Ein Ultraschallgerät entspricht der neuesten Generation dieser Geräte und ermöglicht den zusätzlichen Einsatz von Ultraschallkontrastmittel. Damit können zum Beispiel unklare Leberläsionen genauer eingeschätzt und gezielt untersucht werden. Moderne Ultraschallgeräte können in ihrer Aussage dabei heutzutage bereits Kernspinntomogramm- oder CT- Untersuchungen ergänzen oder übertreffen.

 

Der Einsatz von Ultraschallkontrastmittel ist unproblematisch und es bestehen keine Bedenken bei Nierenvorschädigungen oder Schilddrüsenüberfunktionen. Bei Patienten mit schweren Herz- oder Lungenerkrankungen verzichten wir aber auf den Einsatz von Ultraschallkontrastmitteln.

 

Endoskopischer Ultraschall

Ultraschallsonden sind heutzutage so klein, dass sie wie bei einer Magen-Darmspiegelung in das Körperinnere transportiert werden können. Der Vorteil dieser Methode besteht in der hohen Aussagekraft (Bildauflösung), wenn man Strukturen in unmittelbarer Nähe zur Ultraschallsonde untersucht.

 

Eine Besonderheit unseres Klinikums besteht in der Möglichkeit, den inneren Ultraschall mit einer Kontrastmittelverstärkung durchzuführen. Dies erweitert die diagnostische Aussage insbesondere bei Patienten mit chronischer Bauchspeicheldrüsenentzündung oder Verdacht auf  einen Bauchspeicheldrüsentumor. Die Möglichkeit einer simultanen Gewebshärtemessung erweitert dabei die Aussage dieser neuen Methode noch mehr.

 

Die Endosonographie kann heute aber auch als sichere Methode betrachtet werden, die die Endoskopie über natürliche Körperhöhlen hinaus ermöglicht. Dabei kann Gewebe zur Diagnostik entnommen werden, aber auch gezielt eine Öffnung in Magen oder Darm geschaffen werden, um hinter dem Magen gelegenes abgestorbenes Gewebe oder Eiter ohne Operation zu beseitigen.

 

ERCP

Die Möglichkeit über Sonden mit einem Endoskop die Gallenwege oder die Bauchspeicheldrüse zu erreichen, gibt es in der Medizin bereits länger. Trotzdem haben sich diese Methoden stark weiterentwickelt. Heute kann man nicht nur Steine aus den Gallenwegen entfernen, sondern Engstellen mit Prothesen überbrücken oder mit einem zweiten Miniendoskop die Gallenwege oder den Bauchspeicheldrüsengang selbst spiegeln.

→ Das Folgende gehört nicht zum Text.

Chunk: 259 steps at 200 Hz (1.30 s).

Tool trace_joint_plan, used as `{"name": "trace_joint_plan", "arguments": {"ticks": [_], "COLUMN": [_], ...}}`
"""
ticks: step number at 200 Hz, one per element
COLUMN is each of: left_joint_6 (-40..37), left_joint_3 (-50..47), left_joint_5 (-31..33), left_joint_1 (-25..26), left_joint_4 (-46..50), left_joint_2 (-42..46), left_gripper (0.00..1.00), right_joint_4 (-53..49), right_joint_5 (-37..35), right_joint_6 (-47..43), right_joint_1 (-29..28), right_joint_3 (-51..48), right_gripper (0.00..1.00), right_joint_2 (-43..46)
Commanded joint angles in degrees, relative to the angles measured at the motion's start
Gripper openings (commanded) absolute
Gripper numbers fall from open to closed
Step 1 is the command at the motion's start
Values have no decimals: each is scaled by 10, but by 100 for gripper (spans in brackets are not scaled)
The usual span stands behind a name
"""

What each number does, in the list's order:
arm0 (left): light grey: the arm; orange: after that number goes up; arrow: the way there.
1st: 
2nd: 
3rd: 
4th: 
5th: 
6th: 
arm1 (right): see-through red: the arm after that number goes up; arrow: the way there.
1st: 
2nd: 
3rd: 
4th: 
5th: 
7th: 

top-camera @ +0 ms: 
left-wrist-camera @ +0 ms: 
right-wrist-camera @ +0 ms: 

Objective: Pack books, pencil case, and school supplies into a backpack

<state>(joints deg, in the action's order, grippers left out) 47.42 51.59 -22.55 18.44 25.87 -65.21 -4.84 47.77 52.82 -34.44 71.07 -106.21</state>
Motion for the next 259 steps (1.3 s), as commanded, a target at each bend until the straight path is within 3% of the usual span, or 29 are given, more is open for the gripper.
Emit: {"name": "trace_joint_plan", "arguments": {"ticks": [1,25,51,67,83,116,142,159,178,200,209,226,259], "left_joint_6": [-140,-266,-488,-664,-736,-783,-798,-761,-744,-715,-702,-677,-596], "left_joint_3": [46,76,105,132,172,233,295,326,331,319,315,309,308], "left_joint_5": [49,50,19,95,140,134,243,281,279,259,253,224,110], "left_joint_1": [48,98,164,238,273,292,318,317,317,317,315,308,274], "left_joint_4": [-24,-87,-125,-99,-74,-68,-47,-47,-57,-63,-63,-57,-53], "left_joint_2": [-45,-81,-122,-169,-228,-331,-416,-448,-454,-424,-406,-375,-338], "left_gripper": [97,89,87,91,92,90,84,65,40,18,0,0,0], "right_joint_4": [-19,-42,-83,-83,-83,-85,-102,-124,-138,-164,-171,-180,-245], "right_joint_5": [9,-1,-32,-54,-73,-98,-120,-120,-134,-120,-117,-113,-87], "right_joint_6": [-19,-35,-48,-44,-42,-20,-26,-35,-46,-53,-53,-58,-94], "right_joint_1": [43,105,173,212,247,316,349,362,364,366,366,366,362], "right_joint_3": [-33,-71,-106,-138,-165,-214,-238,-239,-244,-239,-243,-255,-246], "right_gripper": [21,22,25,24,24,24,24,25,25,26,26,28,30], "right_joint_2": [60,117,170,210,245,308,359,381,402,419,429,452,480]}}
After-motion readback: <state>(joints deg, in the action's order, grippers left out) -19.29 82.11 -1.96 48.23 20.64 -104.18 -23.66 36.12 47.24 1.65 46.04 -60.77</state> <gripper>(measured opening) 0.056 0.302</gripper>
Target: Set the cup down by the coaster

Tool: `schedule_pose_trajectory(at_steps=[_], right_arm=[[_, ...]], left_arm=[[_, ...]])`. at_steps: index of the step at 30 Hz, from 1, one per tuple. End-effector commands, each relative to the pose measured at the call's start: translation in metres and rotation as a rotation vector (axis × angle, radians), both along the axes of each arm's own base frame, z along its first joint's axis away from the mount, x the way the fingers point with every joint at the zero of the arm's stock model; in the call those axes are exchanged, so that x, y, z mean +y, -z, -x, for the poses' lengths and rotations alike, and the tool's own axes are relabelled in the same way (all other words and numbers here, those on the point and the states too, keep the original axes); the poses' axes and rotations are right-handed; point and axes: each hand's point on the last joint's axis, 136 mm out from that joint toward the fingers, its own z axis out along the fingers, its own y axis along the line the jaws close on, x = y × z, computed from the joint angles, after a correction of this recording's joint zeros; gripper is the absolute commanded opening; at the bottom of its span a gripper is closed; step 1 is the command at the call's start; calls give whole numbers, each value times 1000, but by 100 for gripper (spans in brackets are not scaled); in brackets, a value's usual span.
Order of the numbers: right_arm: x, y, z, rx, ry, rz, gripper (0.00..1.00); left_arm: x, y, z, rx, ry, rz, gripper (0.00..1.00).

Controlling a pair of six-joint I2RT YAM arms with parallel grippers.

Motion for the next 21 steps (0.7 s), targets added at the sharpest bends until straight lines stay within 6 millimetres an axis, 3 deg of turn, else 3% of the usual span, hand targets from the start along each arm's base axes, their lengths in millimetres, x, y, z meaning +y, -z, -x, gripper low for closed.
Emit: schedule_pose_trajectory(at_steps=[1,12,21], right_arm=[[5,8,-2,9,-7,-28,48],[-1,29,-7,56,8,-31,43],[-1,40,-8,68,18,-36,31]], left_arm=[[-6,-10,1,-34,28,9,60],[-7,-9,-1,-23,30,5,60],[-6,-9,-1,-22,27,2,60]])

In schwierigen Fällen ist man in der Lage, die Gallenwege über eine Punktion von außen zu erreichen oder diese Methode mit der inneren Spiegelung zu verbinden. Sollten hartnäckige Steine in den Gallenwegen sitzen, kann man diese mit mechanischen Steinzertrümmerern oder Laserzertrümmerern zerkleinern, um sie dann zu beseitigen.

 

Dünndarmuntersuchungen

Mittlerweile besteht auch die Möglichkeit, den bisher nur sehr schlecht untersuchbaren Dünndarm zu spiegeln und mit einem Endoskop zu therapieren. Hierbei steht zur Untersuchung eine Kapselkamera zur Verfügung, die den Dünndarm zur Darstellung bringt. Sollte die Notwendigkeit einer Manipulation im Dünndarm gegeben sein, kann der Dünndarm auch direkt mit einem sogenannten Doppelballonenteroskop untersucht werden.